Multiple writers have commented on Sarada's relationship with Sasuke. McNulty found Sarada's characterization an interesting contrast to Boruto's due to how both dealt with parenting issues across their arcs. While McNulty disliked the romance between Sasuke and Sakura in the original series because she felt it initially was a one-sided crush on Sakura's part, she thought Sarada's story offered insight into the bond between the two and their relationship with their daughter, which also helped develop Sarada. Chris Zimmerman of DVD Talk stated that Sarada's family issues with Sasuke fit the main theme of the Boruto film: the misrelationship between parents and their children. Zimmerman felt that Sarada's relationship with her father paralleled Naruto's issues with his son in the film. McNulty mentioned that, while Sarada did not detest her father the way Boruto hated his, she still had more admiration for Naruto due to her dream of becoming the next Hokage. Christian Chiok found Sarada's character arc one of the best parts of the Naruto spin-off because she formed a bond with Sasuke. Chris Homer was also one of the reviewers who felt there was a contrast between Sarada and Boruto's arcs, stating that both of them wanted to be like each other's parents. On the other hand, Alexandria Hill of Otaku USA found Sarada's spin-off series disappointing because of her lack of interaction with her father. Before the end of Sarada's arc, McNulty thought that while Sarada still wished to confirm her parentage, seeing her parents interact and show their love for her seemed to have lowered her need for answers. McNulty also pointed out that Sarada's journey fit the themes of identity and family often seen in the series. Ken Iikura of Anime Now praised Sarada's role in the Boruto anime. He said that Sasuke clearly cares deeply for Sarada and that both characters were further developed in the process. Anime Now writer Sarah Nelkin agreed with McNulty, stating that Sarada expands the bond between Sasuke and Sakura, despite him being absent often because of his mission.
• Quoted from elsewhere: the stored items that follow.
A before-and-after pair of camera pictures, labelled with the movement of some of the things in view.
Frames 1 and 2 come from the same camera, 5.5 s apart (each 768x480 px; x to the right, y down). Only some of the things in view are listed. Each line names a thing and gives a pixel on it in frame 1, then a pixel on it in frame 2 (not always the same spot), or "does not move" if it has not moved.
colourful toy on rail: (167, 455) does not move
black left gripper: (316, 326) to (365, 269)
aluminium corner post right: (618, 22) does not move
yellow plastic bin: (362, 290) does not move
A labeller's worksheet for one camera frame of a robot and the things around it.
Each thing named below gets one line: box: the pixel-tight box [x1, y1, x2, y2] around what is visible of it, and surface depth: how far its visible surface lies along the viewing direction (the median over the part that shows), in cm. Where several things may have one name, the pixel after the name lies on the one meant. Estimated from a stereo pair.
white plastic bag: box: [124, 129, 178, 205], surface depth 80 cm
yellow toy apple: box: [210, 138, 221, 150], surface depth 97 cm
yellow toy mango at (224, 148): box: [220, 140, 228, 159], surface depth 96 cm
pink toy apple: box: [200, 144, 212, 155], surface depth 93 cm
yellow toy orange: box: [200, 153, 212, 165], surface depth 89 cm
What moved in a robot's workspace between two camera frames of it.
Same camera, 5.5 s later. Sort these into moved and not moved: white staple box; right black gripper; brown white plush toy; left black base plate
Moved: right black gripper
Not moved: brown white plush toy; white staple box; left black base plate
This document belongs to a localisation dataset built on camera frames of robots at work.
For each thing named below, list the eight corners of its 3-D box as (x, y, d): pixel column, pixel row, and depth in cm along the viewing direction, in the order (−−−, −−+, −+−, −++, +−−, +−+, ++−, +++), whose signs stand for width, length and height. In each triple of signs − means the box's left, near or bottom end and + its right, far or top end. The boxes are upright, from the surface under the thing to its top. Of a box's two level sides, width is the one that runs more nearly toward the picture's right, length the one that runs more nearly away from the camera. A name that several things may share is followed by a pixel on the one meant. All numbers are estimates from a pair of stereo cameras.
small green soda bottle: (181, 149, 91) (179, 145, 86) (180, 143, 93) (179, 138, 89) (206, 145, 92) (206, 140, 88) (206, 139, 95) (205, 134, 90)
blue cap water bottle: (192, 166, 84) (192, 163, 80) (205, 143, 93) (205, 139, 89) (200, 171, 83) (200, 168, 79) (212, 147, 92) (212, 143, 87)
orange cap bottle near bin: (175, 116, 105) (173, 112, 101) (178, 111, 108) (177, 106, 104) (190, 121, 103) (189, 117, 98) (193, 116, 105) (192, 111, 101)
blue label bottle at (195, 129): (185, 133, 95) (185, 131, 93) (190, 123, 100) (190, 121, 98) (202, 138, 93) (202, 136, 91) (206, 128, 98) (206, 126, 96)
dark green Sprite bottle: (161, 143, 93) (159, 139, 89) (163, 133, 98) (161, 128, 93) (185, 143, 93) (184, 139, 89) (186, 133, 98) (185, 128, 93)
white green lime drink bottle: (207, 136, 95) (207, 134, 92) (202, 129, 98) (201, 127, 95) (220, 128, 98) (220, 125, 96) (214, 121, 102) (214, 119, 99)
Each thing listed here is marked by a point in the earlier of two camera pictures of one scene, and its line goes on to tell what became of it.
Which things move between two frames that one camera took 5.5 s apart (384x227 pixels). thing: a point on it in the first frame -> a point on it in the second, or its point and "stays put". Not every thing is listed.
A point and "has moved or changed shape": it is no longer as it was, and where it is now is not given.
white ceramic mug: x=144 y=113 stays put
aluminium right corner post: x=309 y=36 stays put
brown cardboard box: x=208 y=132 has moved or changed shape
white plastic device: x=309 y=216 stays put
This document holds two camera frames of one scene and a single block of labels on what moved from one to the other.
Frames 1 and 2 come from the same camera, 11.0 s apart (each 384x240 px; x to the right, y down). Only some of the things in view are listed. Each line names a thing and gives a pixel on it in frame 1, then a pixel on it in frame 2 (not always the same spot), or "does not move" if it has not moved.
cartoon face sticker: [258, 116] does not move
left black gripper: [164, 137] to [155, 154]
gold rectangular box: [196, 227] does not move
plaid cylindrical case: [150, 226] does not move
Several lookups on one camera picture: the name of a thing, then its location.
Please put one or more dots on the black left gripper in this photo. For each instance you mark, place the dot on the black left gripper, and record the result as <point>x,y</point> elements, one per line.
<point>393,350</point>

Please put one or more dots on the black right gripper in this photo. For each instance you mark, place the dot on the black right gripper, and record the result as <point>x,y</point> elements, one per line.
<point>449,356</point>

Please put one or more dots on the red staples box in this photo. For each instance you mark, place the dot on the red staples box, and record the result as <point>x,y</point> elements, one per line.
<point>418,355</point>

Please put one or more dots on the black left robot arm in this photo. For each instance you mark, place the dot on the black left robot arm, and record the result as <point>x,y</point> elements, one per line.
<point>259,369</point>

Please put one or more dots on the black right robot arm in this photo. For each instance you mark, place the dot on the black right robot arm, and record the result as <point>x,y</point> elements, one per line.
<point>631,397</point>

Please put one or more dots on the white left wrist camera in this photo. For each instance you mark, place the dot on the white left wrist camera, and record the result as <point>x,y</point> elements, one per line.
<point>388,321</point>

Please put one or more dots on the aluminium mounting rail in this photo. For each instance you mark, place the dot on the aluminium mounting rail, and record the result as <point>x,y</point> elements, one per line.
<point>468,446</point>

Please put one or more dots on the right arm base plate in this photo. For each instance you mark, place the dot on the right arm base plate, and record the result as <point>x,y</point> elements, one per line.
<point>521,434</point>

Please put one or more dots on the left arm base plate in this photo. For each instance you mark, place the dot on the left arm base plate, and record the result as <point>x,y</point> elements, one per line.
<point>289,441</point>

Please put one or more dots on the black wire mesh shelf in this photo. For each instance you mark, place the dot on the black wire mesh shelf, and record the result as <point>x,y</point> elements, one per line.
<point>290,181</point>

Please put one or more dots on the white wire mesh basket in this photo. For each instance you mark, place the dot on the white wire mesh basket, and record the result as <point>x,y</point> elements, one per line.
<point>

Various types of merchandise based on Sarada's image have also been released. Theatergoers of the Boruto film were given two different types of fans, one of which used Sarada and Sasuke's images. In a poll from 2021, Sarada was voted the third best character from Boruto: Naruto Next Generations.

In The Meaning Of Moral Messages In Anime Films Boruto: Naruto The Movie, writers from University of Bengkulu claim that Sarada oversees Boruto's growth, as while she aims to become the next Hokage, she also believes her teammate wishes to become one too. By the final scene of the film, Boruto decides, with a noticeable smile, that he does not want to become Hokage. Instead, he wants to become the ninja who will support Sarada once she achieves her dream. IGN noted that Sarada became popular among cosplayers after her reveal in Two Blue Vortex, particularly due to the work of the cosplayer Plern.